### Description of the task
Below are lines of data, and only some are wanted. Please repeat exactly those from the line that has "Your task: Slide" through the line that has "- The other".
Supplied material: Begin
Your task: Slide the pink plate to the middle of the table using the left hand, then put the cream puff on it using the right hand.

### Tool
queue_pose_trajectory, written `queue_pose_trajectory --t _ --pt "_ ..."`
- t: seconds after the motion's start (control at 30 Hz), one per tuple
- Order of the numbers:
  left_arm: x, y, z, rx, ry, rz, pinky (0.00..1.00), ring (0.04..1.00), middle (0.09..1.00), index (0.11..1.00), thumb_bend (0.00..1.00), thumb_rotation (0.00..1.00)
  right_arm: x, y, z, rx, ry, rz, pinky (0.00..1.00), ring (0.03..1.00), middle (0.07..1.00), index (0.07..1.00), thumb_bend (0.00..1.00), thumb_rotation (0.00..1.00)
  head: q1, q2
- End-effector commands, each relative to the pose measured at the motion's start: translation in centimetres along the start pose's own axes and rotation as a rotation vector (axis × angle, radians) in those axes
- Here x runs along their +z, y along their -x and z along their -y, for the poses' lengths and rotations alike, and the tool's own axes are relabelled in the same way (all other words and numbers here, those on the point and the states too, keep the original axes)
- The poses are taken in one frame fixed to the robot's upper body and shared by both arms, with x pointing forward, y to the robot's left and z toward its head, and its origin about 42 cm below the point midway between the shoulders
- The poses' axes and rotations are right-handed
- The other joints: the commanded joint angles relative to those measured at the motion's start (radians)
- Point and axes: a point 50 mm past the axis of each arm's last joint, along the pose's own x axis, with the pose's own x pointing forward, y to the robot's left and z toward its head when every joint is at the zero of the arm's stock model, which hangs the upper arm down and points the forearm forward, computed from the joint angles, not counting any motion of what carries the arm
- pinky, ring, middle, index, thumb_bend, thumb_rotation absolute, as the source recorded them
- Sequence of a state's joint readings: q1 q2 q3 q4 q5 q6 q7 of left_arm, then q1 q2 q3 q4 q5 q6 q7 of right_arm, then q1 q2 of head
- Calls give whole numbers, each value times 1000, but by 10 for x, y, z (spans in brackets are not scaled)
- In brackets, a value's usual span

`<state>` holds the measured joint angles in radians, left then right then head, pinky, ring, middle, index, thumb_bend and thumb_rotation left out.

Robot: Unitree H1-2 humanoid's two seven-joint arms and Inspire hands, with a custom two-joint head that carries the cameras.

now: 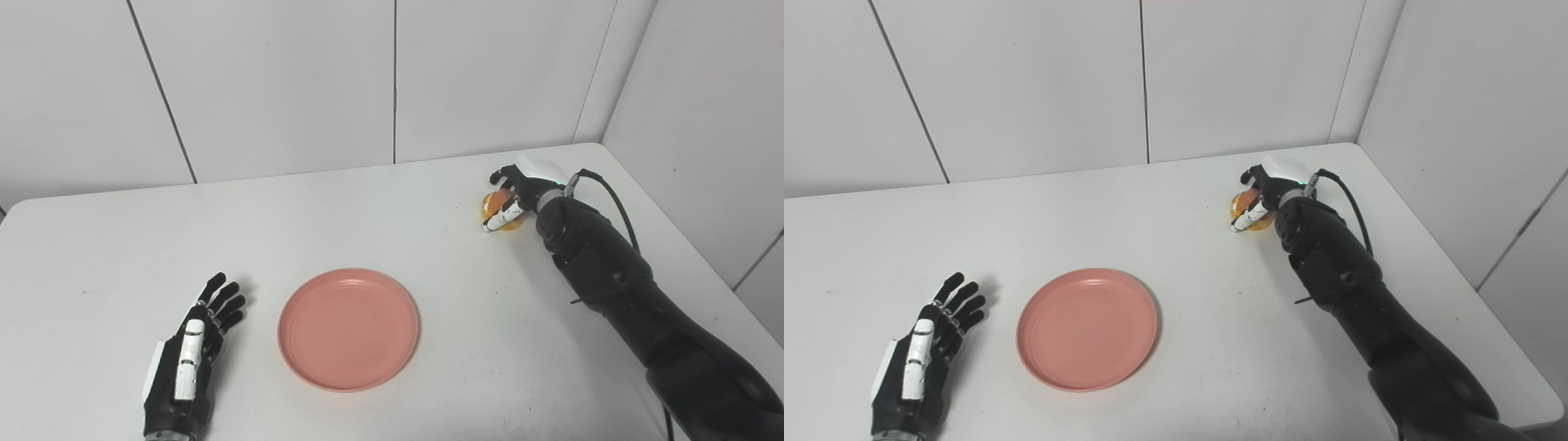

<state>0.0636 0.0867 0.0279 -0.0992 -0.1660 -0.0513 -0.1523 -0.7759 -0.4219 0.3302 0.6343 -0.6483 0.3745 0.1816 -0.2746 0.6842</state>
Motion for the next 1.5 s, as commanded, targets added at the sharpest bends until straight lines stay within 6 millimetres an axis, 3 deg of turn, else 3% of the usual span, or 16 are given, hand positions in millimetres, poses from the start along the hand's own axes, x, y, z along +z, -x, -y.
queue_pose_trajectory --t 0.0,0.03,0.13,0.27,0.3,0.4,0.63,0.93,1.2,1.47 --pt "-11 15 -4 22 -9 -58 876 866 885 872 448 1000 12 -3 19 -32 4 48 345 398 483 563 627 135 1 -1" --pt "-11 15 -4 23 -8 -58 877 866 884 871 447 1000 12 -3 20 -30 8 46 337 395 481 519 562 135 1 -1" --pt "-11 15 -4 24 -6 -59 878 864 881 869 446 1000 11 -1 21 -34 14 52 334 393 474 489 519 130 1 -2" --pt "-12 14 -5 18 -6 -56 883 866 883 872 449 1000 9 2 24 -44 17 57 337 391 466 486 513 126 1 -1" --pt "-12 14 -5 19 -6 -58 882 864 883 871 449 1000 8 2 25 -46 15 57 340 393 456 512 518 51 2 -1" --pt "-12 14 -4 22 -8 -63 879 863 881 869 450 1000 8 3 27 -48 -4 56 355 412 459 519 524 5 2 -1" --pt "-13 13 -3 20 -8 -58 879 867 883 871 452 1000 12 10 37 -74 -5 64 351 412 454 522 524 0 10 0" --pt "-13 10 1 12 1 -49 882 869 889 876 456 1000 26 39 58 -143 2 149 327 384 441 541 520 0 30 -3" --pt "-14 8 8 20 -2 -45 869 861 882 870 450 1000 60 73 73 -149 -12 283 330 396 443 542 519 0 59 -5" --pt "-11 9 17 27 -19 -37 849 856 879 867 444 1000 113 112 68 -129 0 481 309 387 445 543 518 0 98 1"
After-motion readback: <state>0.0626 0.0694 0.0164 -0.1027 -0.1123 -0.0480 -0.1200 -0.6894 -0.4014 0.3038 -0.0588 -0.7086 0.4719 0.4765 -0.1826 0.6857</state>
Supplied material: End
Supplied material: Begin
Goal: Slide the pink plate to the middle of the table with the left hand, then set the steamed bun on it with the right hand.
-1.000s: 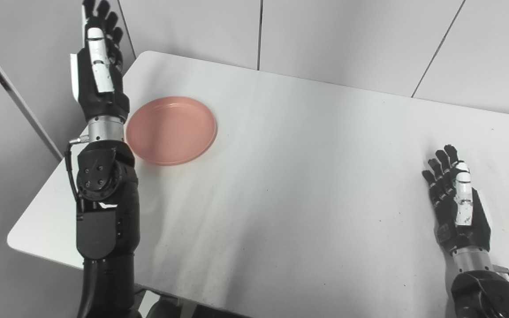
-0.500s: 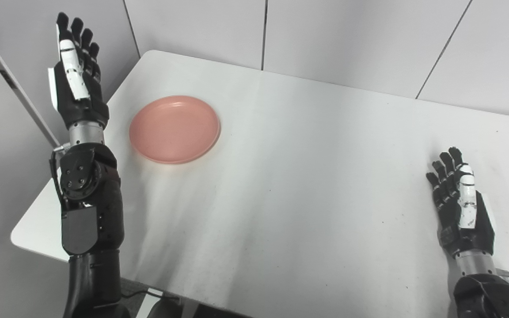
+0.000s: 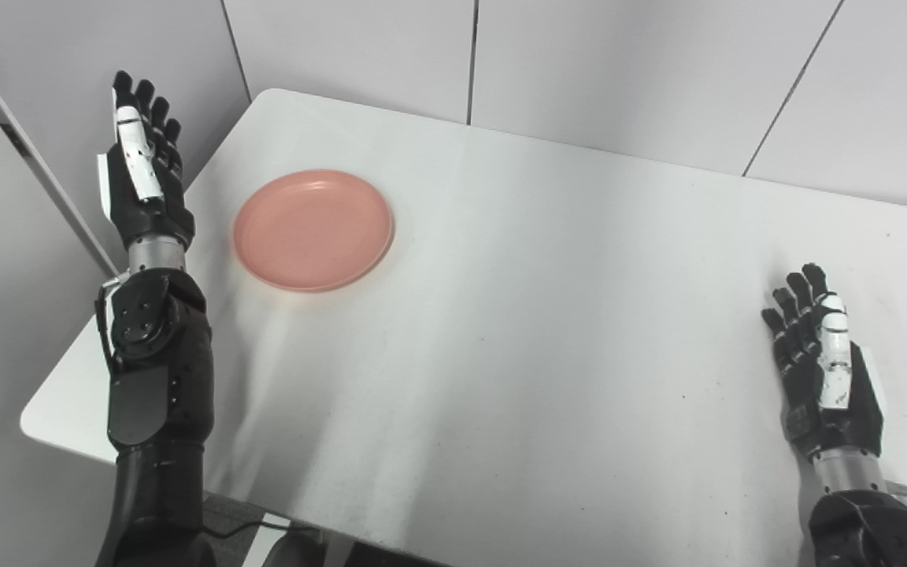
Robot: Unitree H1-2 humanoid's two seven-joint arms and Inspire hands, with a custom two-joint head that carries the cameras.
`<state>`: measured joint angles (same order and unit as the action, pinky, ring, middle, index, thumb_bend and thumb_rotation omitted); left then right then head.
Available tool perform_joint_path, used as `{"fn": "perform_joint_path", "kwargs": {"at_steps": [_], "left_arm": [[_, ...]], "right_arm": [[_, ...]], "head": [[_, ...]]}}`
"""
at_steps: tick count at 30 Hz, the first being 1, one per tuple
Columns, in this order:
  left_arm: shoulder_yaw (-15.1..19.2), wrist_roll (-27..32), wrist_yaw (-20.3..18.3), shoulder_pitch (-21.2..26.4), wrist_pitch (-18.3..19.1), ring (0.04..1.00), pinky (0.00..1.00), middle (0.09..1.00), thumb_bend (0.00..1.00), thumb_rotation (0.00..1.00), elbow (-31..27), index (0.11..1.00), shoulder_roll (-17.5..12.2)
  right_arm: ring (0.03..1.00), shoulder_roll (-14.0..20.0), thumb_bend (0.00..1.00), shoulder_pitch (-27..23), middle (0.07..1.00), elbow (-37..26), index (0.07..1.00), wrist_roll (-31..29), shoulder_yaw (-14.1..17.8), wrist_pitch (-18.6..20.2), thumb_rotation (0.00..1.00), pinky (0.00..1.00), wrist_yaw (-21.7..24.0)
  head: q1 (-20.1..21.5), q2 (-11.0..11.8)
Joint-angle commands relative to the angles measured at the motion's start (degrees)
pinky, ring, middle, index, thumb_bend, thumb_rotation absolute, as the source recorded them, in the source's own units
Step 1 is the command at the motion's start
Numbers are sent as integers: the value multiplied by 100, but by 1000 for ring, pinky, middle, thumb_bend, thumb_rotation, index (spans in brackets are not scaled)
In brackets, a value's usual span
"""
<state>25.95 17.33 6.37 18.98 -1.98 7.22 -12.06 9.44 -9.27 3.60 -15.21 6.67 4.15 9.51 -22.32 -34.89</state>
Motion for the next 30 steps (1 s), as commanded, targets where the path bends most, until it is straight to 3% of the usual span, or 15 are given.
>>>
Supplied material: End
### Reply
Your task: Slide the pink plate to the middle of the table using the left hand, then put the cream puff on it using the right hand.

### Tool
queue_pose_trajectory, written `queue_pose_trajectory --t _ --pt "_ ..."`
- t: seconds after the motion's start (control at 30 Hz), one per tuple
- Order of the numbers:
  left_arm: x, y, z, rx, ry, rz, pinky (0.00..1.00), ring (0.04..1.00), middle (0.09..1.00), index (0.11..1.00), thumb_bend (0.00..1.00), thumb_rotation (0.00..1.00)
  right_arm: x, y, z, rx, ry, rz, pinky (0.00..1.00), ring (0.03..1.00), middle (0.07..1.00), index (0.07..1.00), thumb_bend (0.00..1.00), thumb_rotation (0.00..1.00)
  head: q1, q2
- End-effector commands, each relative to the pose measured at the motion's start: translation in centimetres along the start pose's own axes and rotation as a rotation vector (axis × angle, radians) in those axes
- Here x runs along their +z, y along their -x and z along their -y, for the poses' lengths and rotations alike, and the tool's own axes are relabelled in the same way (all other words and numbers here, those on the point and the states too, keep the original axes)
- The poses are taken in one frame fixed to the robot's upper body and shared by both arms, with x pointing forward, y to the robot's left and z toward its head, and its origin about 42 cm below the point midway between the shoulders
- The poses' axes and rotations are right-handed
- The other joints: the commanded joint angles relative to those measured at the motion's start (radians)

No additional answer is needed.